### Exercise goal:
Write out the opening lines of the data word for word, up to and including the line with "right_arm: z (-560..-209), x", and leave every picture and every later line out.

### Stored data:
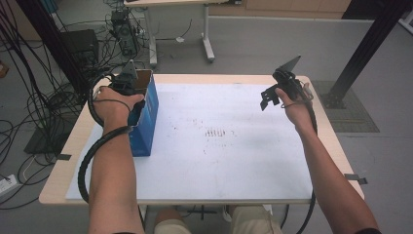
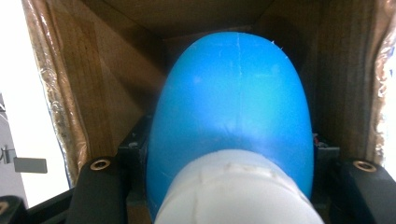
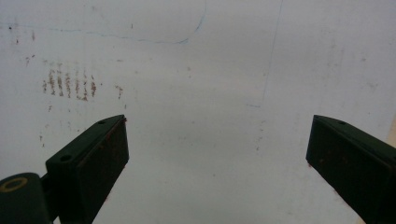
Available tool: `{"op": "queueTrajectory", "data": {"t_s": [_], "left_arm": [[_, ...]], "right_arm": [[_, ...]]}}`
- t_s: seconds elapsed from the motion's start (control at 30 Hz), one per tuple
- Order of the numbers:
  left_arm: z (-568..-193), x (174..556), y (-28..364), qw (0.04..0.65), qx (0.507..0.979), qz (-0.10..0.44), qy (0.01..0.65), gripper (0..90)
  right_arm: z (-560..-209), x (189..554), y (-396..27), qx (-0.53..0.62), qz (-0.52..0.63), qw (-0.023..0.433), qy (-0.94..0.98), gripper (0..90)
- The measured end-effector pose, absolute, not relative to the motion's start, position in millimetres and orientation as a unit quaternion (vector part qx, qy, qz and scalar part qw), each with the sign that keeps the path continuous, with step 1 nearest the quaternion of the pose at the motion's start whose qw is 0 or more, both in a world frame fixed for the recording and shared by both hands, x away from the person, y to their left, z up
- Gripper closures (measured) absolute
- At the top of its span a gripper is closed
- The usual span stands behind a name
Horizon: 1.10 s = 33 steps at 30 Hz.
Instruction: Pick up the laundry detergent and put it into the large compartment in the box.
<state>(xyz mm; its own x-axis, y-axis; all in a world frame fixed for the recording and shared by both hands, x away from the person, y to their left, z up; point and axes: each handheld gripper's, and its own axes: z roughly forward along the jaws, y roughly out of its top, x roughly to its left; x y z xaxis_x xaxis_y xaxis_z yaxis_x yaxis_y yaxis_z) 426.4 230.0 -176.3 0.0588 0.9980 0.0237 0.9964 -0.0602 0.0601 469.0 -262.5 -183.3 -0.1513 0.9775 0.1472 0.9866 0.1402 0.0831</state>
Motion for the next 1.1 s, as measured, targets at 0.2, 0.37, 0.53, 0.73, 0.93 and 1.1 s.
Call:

### Completed task:
Available tool: `{"op": "queueTrajectory", "data": {"t_s": [_], "left_arm": [[_, ...]], "right_arm": [[_, ...]]}}`
- t_s: seconds elapsed from the motion's start (control at 30 Hz), one per tuple
- Order of the numbers:
  left_arm: z (-568..-193), x (174..556), y (-28..364), qw (0.04..0.65), qx (0.507..0.979), qz (-0.10..0.44), qy (0.01..0.65), gripper (0..90)
  right_arm: z (-560..-209), x (189..554), y (-396..27), qx (-0.53..0.62), qz (-0.52..0.63), qw (-0.023..0.433), qy (-0.94..0.98), gripper (0..90)

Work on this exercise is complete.